Chinese Patent Application No. 106474560 pertains to the technical field of biological material, discloses for 3D biological printing of the hydrogel material and its preparation method and application. Hydrogel material of this invention comprises the following mass percentage component: and/or its derivatives to form the 0.5-10%, PEG and/or its derivatives 0.1-20%, cross-linking initiator 0-1%, biological active component 0-15%, the rest of the solvent. The invention is based on the form the hydrogel material and PEG double-network hydrogel, physiological environment forming an interpenetrating double-network structure, has better structure and size stability, has fast gel under physiological conditions, cell with good biocompatibility, immune rejection small, cell encapsulation rate high, the mechanical strength of the controllable, biodegradable and the like. And applied to the 3D in biological printing, overcomes the slow curing speed, curing conditions are harsh, mechanical property is limited, cells poor compatibility, has obvious advantages and good industrialization prospects.
PCT Patent Application No. WO2014025312 pertains to a method of manufacturing hydrogel microparticles comprising one or more species of living cells attached thereon and/or encapsulated therein is provided. The method includes dissolving a hydrogel-forming agent in an aqueous medium to form a solution; suspending one or more species of living cells in the solution to form a cell suspension; dispersing the cell suspension into an organic oil to form a microemulsion; and subjecting the microemulsion to conditions that allow the hydrogel-forming agent to form hydrogel microparticles comprising one or more species of living cells attached thereon and/or encapsulated therein. Composition comprising a mixture of a degradable hydrogel and at least one hydrogel microparticle having one or more species of living cells, and method of manufacturing a scaffold for tissue engineering are also provided.
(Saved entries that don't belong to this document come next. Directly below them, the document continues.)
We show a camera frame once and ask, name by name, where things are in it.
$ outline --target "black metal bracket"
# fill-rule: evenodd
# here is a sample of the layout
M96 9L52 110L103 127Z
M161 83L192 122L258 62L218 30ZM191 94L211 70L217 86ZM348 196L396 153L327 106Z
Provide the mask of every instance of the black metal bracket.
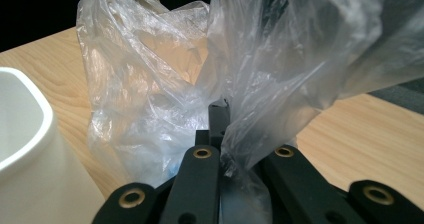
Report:
M114 191L94 224L216 224L220 147L230 123L225 101L209 106L209 130L196 132L176 177L158 188L130 183ZM346 193L330 185L296 148L282 145L255 168L267 185L273 223L424 223L423 211L396 190L354 182Z

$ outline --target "black wall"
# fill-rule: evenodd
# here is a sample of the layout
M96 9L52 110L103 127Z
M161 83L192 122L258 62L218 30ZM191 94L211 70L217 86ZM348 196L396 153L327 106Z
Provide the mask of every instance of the black wall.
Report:
M191 1L161 0L168 9ZM0 52L75 26L78 2L0 0Z
M0 0L0 51L75 26L79 0Z

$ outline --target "white cup rim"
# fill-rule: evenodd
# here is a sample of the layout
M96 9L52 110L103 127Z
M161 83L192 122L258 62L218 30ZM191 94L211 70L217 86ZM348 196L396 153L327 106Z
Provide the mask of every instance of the white cup rim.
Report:
M49 143L50 140L48 139L53 138L53 135L51 135L50 132L53 131L52 126L55 124L55 118L52 107L50 106L44 95L41 93L41 91L37 88L37 86L23 72L15 68L0 67L0 73L1 72L12 74L19 81L22 82L22 84L28 89L28 91L34 97L35 101L40 106L43 118L40 128L31 138L31 140L28 141L28 143L26 143L18 151L16 151L15 153L0 162L0 181L1 179L3 179L2 177L5 177L9 173L17 171L17 169L22 166L21 164L18 165L18 161L22 160L24 157L26 159L32 159L28 156L31 155L32 157L34 157L46 146L47 143Z

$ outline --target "screw hole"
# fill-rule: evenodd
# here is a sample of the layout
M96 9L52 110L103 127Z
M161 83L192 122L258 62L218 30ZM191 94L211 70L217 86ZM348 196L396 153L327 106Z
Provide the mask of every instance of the screw hole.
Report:
M332 224L345 224L346 219L335 211L329 211L325 213L325 218Z
M291 157L294 155L294 152L286 147L279 147L275 149L275 154L277 154L280 157Z
M366 186L363 193L368 199L381 205L391 205L395 202L388 191L377 186Z
M119 205L122 208L133 208L140 205L146 197L143 190L139 188L133 188L124 192L119 198Z
M196 224L196 216L191 213L184 213L178 218L178 224Z
M212 152L206 148L202 148L202 149L195 150L193 155L196 158L208 158L212 155Z

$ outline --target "black plastic part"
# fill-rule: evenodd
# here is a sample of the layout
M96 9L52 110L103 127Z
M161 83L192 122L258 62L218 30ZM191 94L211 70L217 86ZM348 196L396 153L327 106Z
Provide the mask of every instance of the black plastic part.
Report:
M219 158L209 145L187 150L160 223L218 223Z
M225 131L230 124L230 111L228 103L216 101L209 105L209 145L221 151L221 143Z
M365 223L296 148L283 145L262 161L293 223Z
M348 201L368 223L424 223L424 213L420 208L378 182L365 180L352 183Z
M125 192L130 190L141 190L144 193L144 200L132 207L124 208L120 204L120 199ZM130 183L115 190L107 201L100 208L93 220L93 224L150 224L155 223L155 217L150 215L156 201L156 192L153 187L141 184Z
M194 145L209 145L209 130L197 130Z

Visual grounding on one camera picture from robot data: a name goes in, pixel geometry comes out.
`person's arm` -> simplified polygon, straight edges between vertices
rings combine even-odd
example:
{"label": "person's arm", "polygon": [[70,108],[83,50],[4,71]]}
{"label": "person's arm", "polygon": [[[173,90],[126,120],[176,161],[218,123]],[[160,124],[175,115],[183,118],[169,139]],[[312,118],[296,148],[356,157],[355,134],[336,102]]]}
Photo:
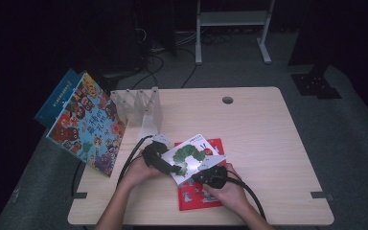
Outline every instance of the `person's arm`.
{"label": "person's arm", "polygon": [[115,193],[110,199],[108,205],[103,211],[103,215],[95,227],[95,229],[122,229],[124,222],[125,210],[127,209],[127,201],[132,189],[144,182],[145,180],[162,174],[154,168],[149,168],[143,157],[137,158],[130,163],[124,178],[116,187]]}
{"label": "person's arm", "polygon": [[[229,177],[238,179],[230,173],[232,172],[237,174],[232,164],[227,163],[224,166],[226,170],[229,171]],[[226,182],[225,186],[221,189],[214,189],[206,184],[204,184],[203,187],[208,193],[217,198],[223,206],[238,215],[248,228],[253,230],[274,229],[249,203],[246,193],[241,186],[231,182]]]}

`wooden table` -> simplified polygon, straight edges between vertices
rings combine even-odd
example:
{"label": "wooden table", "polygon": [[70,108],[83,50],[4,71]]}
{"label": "wooden table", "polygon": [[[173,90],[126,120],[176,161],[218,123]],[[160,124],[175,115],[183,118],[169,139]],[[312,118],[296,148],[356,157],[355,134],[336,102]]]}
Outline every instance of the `wooden table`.
{"label": "wooden table", "polygon": [[[231,97],[233,102],[224,103],[224,97]],[[270,224],[333,223],[326,198],[311,196],[311,192],[322,189],[278,88],[161,89],[160,100],[162,133],[172,143],[198,133],[207,139],[221,138],[227,162],[234,165],[255,192]],[[127,124],[116,170],[110,178],[85,167],[78,193],[87,196],[74,200],[68,217],[71,224],[96,224],[115,190],[121,168],[137,144],[139,129],[134,123]],[[243,222],[224,207],[179,211],[176,184],[164,175],[133,190],[124,224],[243,225]]]}

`dark floor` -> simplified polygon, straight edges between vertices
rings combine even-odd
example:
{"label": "dark floor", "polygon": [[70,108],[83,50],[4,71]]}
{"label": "dark floor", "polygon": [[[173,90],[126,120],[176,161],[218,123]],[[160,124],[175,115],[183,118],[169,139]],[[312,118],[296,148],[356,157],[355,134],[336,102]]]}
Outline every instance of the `dark floor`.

PCT Patent Application No. 2014017513 pertains to a method for culturing a cell and/or a tissue, said method being characterized by culturing the cell and/or the tissue in a floated state using a culture medium composition, wherein amorphous structures are formed in a liquid culture medium, are dispersed in the solution uniformly, and substantially hold the cell and/or the tissue without substantially increasing the viscosity of the solution, so that the culture medium composition has an effect of preventing the sedimentation of the structures; and others.
None of the art described above addresses all of the issues addressed by the embodiments of the present invention. There clearly exists an unmet need for finding compositions and methods for preparing gellan gum hydrogel systems that are suitable for cell culture and various biomedical applications, including but not limited to, 2D coating culture, 3D cell culture, and injection.